After he got out of prison, some Korean big shot offered to buy Club Paradise from him and Sam laughed him off. Then Sam was indicted again, this time for credit card fraud — acc’d’g to prosecutors, Club Paradise employees liked to run up phony charges on besotted customers’s cards, enriching Sam even further. That and his potential inclusion in the Black Book put Sam in some dire straights. The Korean read about Sam’s troubles and sent him an email that read: “Sam, seems like your circumstances have changed. Maybe I can be of help to you.” Quicker than a stripper can get a customer to fork over a C-note for a lap dance, the Korean found himself the new owner of Club Paradise. He changed its name and, unlike Sam, has chosen to keep an extremely low profile.

For his part, Sam’s now trying to sell his Barrington Hills estate. At last report, no one had bit on its list price of $15.9 million so Sam has chopped his ask by $2.4 mill.

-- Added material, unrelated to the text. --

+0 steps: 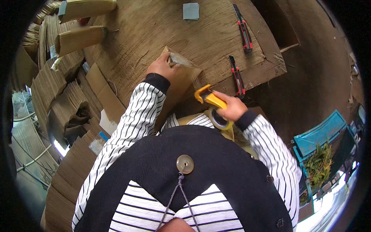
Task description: The person assembles a small cardboard box by folding flaps and securing them with a tape dispenser. They then use a utility knife to trim excess cardboard and continue taping the structure.
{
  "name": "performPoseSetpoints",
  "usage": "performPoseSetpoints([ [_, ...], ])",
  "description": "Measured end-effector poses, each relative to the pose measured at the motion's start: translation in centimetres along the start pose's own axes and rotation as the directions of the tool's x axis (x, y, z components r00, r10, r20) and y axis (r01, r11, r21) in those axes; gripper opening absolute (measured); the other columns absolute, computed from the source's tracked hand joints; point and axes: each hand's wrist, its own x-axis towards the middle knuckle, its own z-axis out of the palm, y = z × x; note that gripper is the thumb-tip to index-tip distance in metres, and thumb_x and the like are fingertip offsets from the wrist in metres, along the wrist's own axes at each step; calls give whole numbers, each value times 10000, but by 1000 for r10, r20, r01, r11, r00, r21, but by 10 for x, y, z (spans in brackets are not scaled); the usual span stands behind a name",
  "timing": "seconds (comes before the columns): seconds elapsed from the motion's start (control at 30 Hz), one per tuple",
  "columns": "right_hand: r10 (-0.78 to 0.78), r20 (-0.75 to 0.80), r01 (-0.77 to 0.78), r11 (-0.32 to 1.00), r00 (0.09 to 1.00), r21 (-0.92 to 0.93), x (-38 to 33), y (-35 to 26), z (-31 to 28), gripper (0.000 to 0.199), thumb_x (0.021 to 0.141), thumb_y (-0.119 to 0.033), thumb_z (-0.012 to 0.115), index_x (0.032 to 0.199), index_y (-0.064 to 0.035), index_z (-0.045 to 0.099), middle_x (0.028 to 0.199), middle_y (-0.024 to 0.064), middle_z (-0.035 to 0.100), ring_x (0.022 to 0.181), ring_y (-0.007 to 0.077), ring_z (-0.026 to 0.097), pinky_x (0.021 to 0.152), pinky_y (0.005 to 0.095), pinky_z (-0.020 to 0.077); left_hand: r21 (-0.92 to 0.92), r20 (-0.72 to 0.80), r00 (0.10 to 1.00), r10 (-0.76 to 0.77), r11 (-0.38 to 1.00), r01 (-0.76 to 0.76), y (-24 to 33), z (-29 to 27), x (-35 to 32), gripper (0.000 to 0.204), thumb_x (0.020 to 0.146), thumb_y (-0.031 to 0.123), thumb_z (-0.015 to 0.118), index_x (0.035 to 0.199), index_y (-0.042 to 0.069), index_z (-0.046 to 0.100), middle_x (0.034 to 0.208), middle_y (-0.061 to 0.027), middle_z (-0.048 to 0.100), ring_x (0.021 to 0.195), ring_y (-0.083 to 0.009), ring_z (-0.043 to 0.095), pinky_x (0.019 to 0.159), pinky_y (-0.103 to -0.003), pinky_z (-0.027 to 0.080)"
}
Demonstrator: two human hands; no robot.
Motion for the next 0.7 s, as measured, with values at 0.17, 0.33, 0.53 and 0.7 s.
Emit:
performPoseSetpoints([
  [0.17, 211, 303, -154, 967, 929, -202, 139, -17, 4, 668, 696, -78, 705, 1337, -29, 521, 1069, 128, 669, 852, 148, 636, 761, 271, 513, 11, 49, 999, 2, 1000, -3, 11, -10, -1, 660, 853, 427, 614, 1381, 78, 427, 1356, -155, 513, 1217, -295, 524, 1014, -375, 426],
  [0.33, 165, 386, -48, 954, 908, -295, 159, -9, -10, 536, 708, -303, 718, 1207, -125, 637, 1112, 85, 670, 951, 197, 626, 764, 338, 492, -18, -44, 996, 79, 997, -80, -2, 3, 7, 677, 846, 380, 641, 1412, 107, 390, 1388, -157, 482, 1241, -297, 504, 1025, -372, 417],
  [0.53, 263, 551, 170, 771, 792, -613, 189, -73, 3, 236, 750, -281, 713, 927, -126, 742, 876, 47, 696, 832, 177, 619, 705, 335, 464, -64, -33, 999, 12, 998, -14, -14, 0, -2, 713, 832, 335, 671, 1431, 106, 360, 1415, -168, 447, 1259, -300, 486, 1026, -367, 415],
  [0.7, 95, 730, 289, 878, 677, -382, 208, 42, 32, 334, 779, -306, 710, 1053, -116, 716, 998, 69, 701, 884, 176, 628, 765, 321, 490, 54, -161, 949, 271, 963, -266, 12, 4, -1, 704, 826, 295, 668, 1428, 89, 366, 1415, -154, 450, 1292, -327, 441, 1083, -418, 337],
])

I doubt if Sam’ll miss any meals between now and the end of his life. Still, he’s no longer on top of the world. It’s doubtful, too, he’ll ever be able to shake the memories of those years spent in the federal joint. And he may be looking at even more hard time in light of the new charges against him.

Me? I might have made a pile of dough working for Sam and his partners. I, too, might have found myself on top of the world — albeit certainly a smaller orb than Sam’s. Then again, I might have found myself caught in their swirl of greed and wound up behind bars too. Money changes everything. I’m lucky.